Work instructions
Which lines below include the string "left"? Please show each one.

Raw data

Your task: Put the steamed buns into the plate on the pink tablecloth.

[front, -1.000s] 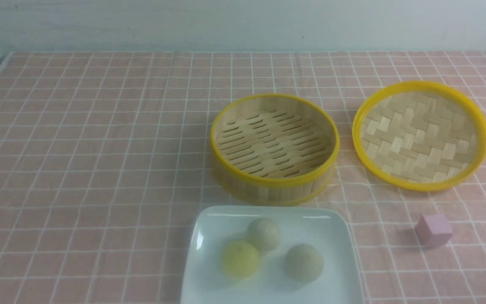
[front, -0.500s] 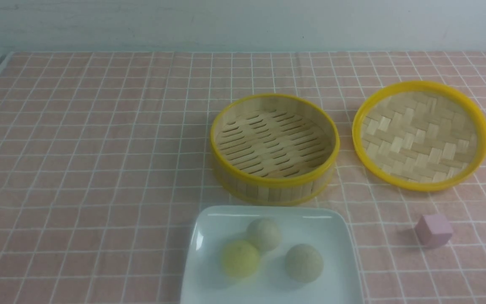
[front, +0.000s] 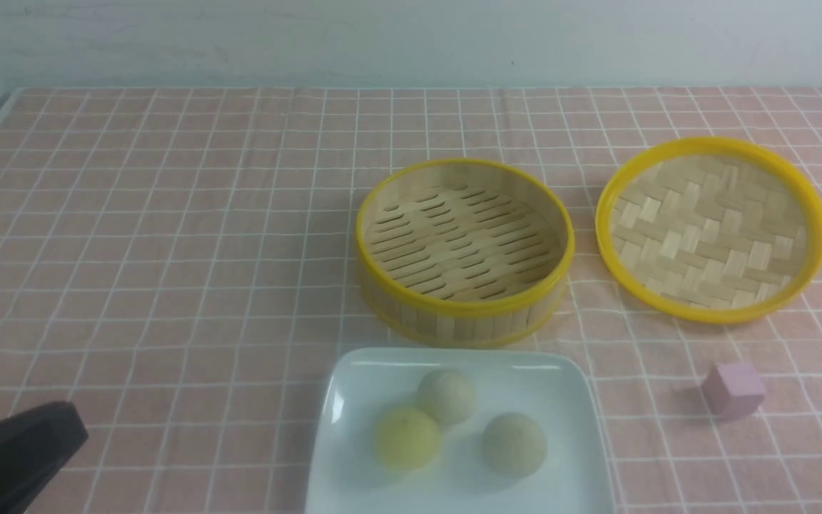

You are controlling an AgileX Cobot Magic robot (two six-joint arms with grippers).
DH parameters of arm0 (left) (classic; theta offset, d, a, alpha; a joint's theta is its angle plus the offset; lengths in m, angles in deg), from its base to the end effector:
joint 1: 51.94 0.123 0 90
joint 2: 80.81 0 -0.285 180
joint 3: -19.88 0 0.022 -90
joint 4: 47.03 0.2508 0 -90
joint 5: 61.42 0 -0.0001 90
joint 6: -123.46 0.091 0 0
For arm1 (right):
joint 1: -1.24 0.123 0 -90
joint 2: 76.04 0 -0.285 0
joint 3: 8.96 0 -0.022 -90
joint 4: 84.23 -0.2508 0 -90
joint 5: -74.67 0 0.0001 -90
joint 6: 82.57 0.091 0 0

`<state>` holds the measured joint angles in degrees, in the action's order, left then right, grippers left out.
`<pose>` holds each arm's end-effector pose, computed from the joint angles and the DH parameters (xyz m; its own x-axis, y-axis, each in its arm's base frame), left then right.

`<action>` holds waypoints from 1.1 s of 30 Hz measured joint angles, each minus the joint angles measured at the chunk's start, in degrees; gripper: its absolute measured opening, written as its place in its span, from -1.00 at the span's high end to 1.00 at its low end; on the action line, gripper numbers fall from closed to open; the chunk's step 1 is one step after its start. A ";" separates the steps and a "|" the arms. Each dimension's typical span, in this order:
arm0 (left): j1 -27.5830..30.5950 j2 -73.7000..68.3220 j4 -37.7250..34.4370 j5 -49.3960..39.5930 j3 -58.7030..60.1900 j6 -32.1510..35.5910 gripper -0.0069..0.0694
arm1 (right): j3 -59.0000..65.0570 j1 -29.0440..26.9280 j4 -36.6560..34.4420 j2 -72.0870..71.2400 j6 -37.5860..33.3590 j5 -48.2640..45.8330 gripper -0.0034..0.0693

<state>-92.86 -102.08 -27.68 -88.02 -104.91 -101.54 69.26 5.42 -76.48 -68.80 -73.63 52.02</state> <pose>0.0551 -0.0299 0.2880 -0.3856 -0.2714 -0.8818 0.4056 0.8086 -0.4262 0.0522 -0.0009 0.1726 -0.3075 0.0087 -0.9515 -0.0140 0.9998 0.0136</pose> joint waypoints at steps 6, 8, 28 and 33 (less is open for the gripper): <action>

Response below
DH parameters of arm0 (left) (classic; theta offset, d, a, alpha; a joint's theta is its angle plus the offset; lengths in m, angles in deg), from its base to the end effector:
`<state>` holds the measured joint angles in degrees, in the action's order, left then right, grippers left out.
`<pose>` holds each arm's end-effector pose, computed from the joint angles and the DH parameters (xyz m; its own x-axis, y-axis, each in its arm's base frame), left then right.
arm0 (left): j1 -27.5830..30.5950 j2 -73.7000..68.3220 j4 -37.7250..34.4370 j5 -49.3960..39.5930 j3 -58.7030..60.1900 j6 -32.1510..35.5910 gripper -0.0069..0.0694

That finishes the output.